**EXERCISE REQUIREMENTS**
Below are lines of data, and only some are wanted. Please repeat exactly those from the line that has "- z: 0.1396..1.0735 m" through the line that has "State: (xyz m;".

[Collection entries]

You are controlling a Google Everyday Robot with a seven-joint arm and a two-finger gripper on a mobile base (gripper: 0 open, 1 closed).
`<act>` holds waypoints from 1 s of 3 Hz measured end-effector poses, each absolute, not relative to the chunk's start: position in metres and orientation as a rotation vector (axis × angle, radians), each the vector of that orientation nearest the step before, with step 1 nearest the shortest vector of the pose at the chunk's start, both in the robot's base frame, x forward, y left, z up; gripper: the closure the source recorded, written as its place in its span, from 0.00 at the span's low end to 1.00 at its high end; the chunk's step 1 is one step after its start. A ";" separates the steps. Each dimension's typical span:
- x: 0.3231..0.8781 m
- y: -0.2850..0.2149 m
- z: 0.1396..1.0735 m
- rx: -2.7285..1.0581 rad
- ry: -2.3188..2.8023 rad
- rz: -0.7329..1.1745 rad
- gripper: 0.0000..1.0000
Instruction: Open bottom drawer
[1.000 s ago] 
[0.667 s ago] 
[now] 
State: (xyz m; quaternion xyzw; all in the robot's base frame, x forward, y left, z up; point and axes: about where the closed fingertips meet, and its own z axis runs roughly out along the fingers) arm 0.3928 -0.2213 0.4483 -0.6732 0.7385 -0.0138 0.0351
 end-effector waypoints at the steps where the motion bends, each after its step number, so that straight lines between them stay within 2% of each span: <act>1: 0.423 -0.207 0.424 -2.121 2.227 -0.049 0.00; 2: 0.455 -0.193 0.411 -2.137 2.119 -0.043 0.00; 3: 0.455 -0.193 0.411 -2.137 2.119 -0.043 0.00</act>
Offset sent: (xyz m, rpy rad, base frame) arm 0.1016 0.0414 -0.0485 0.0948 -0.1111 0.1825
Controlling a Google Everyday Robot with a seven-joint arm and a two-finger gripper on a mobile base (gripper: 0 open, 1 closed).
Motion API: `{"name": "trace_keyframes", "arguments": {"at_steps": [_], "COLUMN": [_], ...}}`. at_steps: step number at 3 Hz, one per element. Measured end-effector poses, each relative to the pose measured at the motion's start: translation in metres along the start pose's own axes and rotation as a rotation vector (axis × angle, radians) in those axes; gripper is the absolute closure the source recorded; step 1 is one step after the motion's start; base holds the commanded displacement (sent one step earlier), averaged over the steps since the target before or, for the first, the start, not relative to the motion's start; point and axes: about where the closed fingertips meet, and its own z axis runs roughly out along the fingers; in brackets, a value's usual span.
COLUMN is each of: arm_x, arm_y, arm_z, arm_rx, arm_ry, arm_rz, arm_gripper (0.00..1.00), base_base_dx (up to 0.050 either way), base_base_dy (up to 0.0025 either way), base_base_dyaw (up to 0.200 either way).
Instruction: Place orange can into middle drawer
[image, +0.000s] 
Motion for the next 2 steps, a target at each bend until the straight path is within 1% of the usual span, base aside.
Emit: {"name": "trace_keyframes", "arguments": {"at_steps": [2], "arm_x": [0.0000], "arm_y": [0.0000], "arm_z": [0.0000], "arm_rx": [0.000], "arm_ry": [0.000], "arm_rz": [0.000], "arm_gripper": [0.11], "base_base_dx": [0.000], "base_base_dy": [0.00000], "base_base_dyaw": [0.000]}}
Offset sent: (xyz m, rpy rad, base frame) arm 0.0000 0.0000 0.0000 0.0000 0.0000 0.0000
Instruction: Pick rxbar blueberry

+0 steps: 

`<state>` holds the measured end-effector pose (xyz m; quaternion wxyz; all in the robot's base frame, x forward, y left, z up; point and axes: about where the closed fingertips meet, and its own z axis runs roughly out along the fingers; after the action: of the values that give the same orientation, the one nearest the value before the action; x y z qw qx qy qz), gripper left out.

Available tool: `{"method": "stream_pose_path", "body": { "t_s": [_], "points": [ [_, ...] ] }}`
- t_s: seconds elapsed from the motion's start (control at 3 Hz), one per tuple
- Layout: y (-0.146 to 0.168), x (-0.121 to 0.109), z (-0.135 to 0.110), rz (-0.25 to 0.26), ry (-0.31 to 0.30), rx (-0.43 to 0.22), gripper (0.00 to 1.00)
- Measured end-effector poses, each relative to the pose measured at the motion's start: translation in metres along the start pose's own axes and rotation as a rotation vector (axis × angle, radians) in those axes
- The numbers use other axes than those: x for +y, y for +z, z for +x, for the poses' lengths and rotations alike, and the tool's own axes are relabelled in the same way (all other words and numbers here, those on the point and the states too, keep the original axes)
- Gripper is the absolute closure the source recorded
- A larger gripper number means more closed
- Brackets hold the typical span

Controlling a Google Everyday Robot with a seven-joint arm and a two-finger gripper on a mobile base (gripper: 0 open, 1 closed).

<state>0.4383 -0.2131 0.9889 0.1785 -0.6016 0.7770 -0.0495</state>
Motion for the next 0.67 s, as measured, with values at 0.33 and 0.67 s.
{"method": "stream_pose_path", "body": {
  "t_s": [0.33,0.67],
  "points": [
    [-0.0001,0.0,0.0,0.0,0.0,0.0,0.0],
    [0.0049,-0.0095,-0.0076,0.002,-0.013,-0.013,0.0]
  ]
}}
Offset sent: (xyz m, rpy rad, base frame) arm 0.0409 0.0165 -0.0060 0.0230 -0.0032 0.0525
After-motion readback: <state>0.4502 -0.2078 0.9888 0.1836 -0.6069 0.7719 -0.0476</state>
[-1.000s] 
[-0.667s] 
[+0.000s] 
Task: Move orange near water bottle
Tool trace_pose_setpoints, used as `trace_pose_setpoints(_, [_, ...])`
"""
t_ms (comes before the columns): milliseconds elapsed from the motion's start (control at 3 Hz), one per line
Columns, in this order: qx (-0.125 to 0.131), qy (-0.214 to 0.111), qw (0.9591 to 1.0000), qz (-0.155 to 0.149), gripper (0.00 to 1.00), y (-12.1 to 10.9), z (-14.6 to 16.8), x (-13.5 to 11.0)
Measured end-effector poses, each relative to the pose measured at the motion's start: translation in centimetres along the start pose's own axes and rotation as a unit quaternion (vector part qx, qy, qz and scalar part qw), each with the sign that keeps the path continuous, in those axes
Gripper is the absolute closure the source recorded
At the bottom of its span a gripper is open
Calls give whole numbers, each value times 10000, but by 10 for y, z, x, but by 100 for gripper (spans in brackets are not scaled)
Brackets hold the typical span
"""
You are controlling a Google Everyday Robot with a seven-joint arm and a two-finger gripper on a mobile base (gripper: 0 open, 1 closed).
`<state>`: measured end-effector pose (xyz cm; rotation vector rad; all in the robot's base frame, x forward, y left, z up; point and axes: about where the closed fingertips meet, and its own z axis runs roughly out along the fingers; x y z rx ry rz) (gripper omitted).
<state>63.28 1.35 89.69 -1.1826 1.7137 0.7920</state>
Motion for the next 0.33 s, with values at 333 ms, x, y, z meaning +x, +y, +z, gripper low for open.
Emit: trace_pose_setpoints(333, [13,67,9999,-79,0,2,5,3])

**ANSWER TO THIS TASK**
- z: 0.1396..1.0735 m
- rx: -2.7285..1.0581 rad
- ry: -2.3188..2.8023 rad
- rz: -0.7329..1.1745 rad
- gripper: 0.0000..1.0000
Instruction: Open bottom drawer
[1.000 s ago] 
[0.667 s ago] 
[now] 
State: (xyz m; quaternion xyzw; all in the robot's base frame, x forward, y left, z up; point and axes: about where the closed fingertips meet, and its own z axis runs roughly out along the fingers) arm 0.3928 -0.2213 0.4483 -0.6732 0.7385 -0.0138 0.0351

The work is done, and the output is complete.